▶ **PROBLEM TO SOLVE**: Include in the output exactly the lines from the opening of the data through the line containing "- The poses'", and nothing more.

************

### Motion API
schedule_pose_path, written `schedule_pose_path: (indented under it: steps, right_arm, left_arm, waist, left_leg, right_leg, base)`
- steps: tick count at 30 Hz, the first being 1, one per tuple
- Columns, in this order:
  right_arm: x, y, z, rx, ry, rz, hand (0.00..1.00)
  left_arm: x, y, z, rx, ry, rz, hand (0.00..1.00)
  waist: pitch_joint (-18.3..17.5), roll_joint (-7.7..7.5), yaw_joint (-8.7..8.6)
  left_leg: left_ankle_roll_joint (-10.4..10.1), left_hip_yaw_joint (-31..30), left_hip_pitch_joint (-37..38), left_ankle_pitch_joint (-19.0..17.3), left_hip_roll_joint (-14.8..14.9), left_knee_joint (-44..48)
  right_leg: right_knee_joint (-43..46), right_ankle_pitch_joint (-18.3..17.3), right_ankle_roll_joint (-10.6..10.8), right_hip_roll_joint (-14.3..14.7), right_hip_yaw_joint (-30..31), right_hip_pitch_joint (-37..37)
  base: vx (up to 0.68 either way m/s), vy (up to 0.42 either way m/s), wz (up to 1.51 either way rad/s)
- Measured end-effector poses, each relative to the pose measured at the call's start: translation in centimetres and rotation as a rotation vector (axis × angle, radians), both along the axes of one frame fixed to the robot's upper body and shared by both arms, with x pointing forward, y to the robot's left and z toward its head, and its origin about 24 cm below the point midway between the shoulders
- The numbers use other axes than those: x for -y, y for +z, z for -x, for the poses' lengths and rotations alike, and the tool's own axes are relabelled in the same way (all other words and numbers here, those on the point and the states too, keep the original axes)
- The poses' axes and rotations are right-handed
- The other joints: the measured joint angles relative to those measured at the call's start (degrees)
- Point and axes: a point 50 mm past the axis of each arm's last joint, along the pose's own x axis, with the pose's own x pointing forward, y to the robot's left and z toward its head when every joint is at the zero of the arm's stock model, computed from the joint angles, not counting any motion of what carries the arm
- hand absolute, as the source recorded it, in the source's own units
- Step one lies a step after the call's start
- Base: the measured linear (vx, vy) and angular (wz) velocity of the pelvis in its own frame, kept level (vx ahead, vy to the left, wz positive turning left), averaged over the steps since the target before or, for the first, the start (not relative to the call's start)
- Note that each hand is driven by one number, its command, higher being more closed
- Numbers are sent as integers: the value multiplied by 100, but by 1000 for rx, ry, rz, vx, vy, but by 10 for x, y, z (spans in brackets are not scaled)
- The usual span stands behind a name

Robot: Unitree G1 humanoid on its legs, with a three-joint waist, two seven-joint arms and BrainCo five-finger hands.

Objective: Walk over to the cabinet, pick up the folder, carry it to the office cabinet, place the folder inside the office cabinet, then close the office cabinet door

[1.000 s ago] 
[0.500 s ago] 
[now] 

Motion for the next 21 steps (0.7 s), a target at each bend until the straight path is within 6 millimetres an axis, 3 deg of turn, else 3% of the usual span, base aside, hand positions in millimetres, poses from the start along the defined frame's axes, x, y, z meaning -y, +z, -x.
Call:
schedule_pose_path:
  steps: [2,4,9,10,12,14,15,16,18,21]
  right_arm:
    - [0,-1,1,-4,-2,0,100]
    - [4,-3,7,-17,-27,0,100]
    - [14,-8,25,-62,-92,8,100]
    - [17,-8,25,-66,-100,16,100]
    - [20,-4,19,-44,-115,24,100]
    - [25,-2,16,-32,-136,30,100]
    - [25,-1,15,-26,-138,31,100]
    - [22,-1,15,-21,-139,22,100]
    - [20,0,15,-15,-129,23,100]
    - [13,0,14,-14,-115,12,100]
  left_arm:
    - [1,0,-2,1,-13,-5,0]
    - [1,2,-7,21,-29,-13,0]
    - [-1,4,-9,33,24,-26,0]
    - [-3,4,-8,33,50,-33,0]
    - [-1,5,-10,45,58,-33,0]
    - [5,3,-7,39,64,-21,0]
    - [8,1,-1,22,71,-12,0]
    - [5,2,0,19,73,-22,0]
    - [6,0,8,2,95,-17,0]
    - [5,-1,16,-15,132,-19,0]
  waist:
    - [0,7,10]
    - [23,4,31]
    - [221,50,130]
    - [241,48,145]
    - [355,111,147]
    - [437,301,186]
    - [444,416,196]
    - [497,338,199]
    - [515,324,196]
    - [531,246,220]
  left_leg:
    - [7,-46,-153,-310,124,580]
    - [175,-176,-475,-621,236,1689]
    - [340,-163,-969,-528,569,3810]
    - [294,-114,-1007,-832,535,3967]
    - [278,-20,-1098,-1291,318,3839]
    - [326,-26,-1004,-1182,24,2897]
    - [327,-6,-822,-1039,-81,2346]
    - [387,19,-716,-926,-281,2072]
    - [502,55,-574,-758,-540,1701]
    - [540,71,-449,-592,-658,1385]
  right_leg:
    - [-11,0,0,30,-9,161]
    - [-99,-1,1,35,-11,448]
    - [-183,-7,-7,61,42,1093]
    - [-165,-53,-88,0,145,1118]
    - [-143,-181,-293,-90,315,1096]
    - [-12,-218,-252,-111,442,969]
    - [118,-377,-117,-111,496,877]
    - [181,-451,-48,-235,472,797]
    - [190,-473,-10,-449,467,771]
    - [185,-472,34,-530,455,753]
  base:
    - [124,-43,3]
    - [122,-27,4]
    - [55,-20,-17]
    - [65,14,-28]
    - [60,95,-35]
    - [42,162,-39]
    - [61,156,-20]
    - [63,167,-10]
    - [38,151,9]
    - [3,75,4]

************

▶ **TASK SOLUTION**:
### Motion API
schedule_pose_path, written `schedule_pose_path: (indented under it: steps, right_arm, left_arm, waist, left_leg, right_leg, base)`
- steps: tick count at 30 Hz, the first being 1, one per tuple
- Columns, in this order:
  right_arm: x, y, z, rx, ry, rz, hand (0.00..1.00)
  left_arm: x, y, z, rx, ry, rz, hand (0.00..1.00)
  waist: pitch_joint (-18.3..17.5), roll_joint (-7.7..7.5), yaw_joint (-8.7..8.6)
  left_leg: left_ankle_roll_joint (-10.4..10.1), left_hip_yaw_joint (-31..30), left_hip_pitch_joint (-37..38), left_ankle_pitch_joint (-19.0..17.3), left_hip_roll_joint (-14.8..14.9), left_knee_joint (-44..48)
  right_leg: right_knee_joint (-43..46), right_ankle_pitch_joint (-18.3..17.3), right_ankle_roll_joint (-10.6..10.8), right_hip_roll_joint (-14.3..14.7), right_hip_yaw_joint (-30..31), right_hip_pitch_joint (-37..37)
  base: vx (up to 0.68 either way m/s), vy (up to 0.42 either way m/s), wz (up to 1.51 either way rad/s)
- Measured end-effector poses, each relative to the pose measured at the call's start: translation in centimetres and rotation as a rotation vector (axis × angle, radians), both along the axes of one frame fixed to the robot's upper body and shared by both arms, with x pointing forward, y to the robot's left and z toward its head, and its origin about 24 cm below the point midway between the shoulders
- The numbers use other axes than those: x for -y, y for +z, z for -x, for the poses' lengths and rotations alike, and the tool's own axes are relabelled in the same way (all other words and numbers here, those on the point and the states too, keep the original axes)
- The poses' axes and rotations are right-handed

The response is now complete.